Deploying a Load-Balanced Data Pipeline
Tutorial - Building a complete load-balanced data pipeline on DC/OS
IMPORTANT: Tutorials are intended to give you hands-on experience working with a limited set of DC/OS features with no implied or explicit warranty of any kind. None of the information provided—including sample scripts, commands, or applications—is officially supported by Mesosphere. You should not use this information in a production environment without independent testing and validation.
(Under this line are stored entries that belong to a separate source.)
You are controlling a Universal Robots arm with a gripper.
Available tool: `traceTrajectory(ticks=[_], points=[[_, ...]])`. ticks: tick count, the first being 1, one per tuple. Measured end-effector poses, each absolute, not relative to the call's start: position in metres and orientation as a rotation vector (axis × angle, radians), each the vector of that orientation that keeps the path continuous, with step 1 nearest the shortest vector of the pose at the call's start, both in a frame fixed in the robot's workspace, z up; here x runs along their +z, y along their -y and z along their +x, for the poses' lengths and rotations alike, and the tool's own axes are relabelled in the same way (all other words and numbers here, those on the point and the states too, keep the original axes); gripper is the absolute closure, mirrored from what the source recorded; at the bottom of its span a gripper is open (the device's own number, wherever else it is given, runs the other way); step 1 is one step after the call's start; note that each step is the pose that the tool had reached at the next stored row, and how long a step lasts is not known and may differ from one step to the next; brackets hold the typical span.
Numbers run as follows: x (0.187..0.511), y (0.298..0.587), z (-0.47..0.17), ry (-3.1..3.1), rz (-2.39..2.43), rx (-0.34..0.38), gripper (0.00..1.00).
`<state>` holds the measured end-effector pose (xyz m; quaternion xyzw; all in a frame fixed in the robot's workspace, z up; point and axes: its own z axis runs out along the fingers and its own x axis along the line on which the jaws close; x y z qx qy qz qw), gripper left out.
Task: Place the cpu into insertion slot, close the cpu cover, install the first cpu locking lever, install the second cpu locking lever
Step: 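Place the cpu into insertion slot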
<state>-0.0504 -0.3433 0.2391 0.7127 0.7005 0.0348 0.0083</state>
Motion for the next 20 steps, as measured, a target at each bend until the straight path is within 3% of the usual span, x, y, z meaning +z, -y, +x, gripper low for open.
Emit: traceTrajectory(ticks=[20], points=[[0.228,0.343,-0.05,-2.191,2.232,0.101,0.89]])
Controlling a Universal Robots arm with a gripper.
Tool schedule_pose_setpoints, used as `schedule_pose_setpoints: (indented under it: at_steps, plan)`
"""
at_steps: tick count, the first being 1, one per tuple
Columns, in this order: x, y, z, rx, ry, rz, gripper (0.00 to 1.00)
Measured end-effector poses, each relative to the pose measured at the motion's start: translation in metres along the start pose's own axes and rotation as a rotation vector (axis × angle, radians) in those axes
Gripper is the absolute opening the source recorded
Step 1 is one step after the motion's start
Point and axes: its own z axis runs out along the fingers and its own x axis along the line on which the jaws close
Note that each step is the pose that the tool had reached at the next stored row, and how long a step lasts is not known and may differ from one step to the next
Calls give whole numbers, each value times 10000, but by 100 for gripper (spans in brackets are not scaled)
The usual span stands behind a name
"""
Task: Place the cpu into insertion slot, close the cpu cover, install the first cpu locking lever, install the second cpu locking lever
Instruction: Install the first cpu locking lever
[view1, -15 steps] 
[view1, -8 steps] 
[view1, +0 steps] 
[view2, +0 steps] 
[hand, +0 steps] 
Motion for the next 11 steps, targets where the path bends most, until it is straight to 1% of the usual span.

This tutorial demonstrates how you can build a complete load-balanced data pipeline on DC/OS in about 15 minutes!
Overview
In this tutorial you will install and deploy a containerized Ruby on Rails app named Tweeter. Tweeter is an app similar to Twitter that you can use to post 140-character messages to the internet. Then, you use Zeppelin to perform real-time analytics on the data created by Tweeter.
You will learn:
- How to install DC/OS services
- How to add apps to DC/OS Marathon
- How to route public traffic to the private application with Marathon-LB
- How your apps are discovered
- How to scale your apps
This tutorial uses DC/OS to launch and deploy these microservices to your cluster:
Cassandra
The Cassandra database is used on the back-end to store the Tweeter app data.
Kafka
The Kafka publish-subscribe message service receives tweets from Cassandra and routes them to Zeppelin for real-time analytics.
Marathon-LB
Marathon-LB is an HAProxy based load balancer for Marathon only. It is useful when you require external routing or layer 7 load balancing features.
Zeppelin
Zeppelin is an interactive analytics notebook that works with DC/OS Spark on the back-end to enable interactive analytics and visualization. Because it is possible for Spark and Zeppelin to consume all of your cluster resources, you must specify a maximum number of cores for the Zeppelin service.
Tweeter
Tweeter stores tweets in the DC/OS Cassandra service, streams tweets to the DC/OS Kafka service in real-time, and performs real-time analytics with the DC/OS Spark and Zeppelin services.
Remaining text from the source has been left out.